**Directions for this task:**
From the listing below, reproduce word for word the part that opens with the line containing "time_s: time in" and closes with the line containing "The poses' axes"; reproduce nothing else.

↓

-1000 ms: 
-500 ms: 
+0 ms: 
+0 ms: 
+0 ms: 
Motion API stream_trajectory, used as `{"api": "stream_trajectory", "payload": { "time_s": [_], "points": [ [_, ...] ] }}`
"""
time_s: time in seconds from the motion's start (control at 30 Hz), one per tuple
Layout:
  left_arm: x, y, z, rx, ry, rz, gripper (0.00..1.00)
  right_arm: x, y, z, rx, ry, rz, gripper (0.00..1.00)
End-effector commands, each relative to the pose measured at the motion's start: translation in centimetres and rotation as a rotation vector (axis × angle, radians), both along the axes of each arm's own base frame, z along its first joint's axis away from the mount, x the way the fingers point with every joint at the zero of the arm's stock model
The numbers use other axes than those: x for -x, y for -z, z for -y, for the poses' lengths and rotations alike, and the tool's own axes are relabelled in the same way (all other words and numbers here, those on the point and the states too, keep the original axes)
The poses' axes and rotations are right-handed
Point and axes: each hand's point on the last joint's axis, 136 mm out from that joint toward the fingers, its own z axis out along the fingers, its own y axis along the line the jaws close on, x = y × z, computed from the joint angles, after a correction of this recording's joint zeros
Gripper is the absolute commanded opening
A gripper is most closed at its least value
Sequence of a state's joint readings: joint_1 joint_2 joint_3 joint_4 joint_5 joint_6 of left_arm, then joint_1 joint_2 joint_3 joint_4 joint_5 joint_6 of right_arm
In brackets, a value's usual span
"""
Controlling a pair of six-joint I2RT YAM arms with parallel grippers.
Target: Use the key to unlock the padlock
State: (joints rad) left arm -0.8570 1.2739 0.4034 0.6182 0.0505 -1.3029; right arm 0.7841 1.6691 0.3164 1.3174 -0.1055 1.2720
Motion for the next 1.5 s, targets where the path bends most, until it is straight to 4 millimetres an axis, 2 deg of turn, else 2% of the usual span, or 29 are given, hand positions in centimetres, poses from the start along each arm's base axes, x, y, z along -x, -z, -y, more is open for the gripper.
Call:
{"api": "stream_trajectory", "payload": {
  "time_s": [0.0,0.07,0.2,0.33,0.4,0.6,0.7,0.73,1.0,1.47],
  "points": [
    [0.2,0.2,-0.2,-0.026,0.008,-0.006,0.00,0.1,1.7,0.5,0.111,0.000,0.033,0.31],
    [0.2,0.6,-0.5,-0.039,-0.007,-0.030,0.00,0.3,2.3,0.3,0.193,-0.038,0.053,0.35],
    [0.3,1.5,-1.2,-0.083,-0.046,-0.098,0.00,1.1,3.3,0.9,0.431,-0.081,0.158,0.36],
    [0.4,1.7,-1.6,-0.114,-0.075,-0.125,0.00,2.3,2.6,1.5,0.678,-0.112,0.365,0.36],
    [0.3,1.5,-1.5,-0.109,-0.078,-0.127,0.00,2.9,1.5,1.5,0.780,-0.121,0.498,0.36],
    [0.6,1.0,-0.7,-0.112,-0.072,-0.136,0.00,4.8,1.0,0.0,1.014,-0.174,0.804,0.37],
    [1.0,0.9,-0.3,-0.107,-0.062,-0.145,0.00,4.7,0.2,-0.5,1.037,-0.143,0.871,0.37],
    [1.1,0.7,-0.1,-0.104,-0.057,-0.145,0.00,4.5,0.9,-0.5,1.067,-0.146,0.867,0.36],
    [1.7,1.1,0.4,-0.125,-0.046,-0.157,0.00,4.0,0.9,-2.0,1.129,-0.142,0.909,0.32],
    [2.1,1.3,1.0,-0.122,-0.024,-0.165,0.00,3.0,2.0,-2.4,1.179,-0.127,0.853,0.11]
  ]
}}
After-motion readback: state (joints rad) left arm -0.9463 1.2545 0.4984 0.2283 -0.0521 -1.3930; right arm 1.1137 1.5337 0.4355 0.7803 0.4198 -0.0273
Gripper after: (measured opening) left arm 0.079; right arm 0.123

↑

**Output of the task:**
time_s: time in seconds from the motion's start (control at 30 Hz), one per tuple
Layout:
  left_arm: x, y, z, rx, ry, rz, gripper (0.00..1.00)
  right_arm: x, y, z, rx, ry, rz, gripper (0.00..1.00)
End-effector commands, each relative to the pose measured at the motion's start: translation in centimetres and rotation as a rotation vector (axis × angle, radians), both along the axes of each arm's own base frame, z along its first joint's axis away from the mount, x the way the fingers point with every joint at the zero of the arm's stock model
The numbers use other axes than those: x for -x, y for -z, z for -y, for the poses' lengths and rotations alike, and the tool's own axes are relabelled in the same way (all other words and numbers here, those on the point and the states too, keep the original axes)
The poses' axes and rotations are right-handed

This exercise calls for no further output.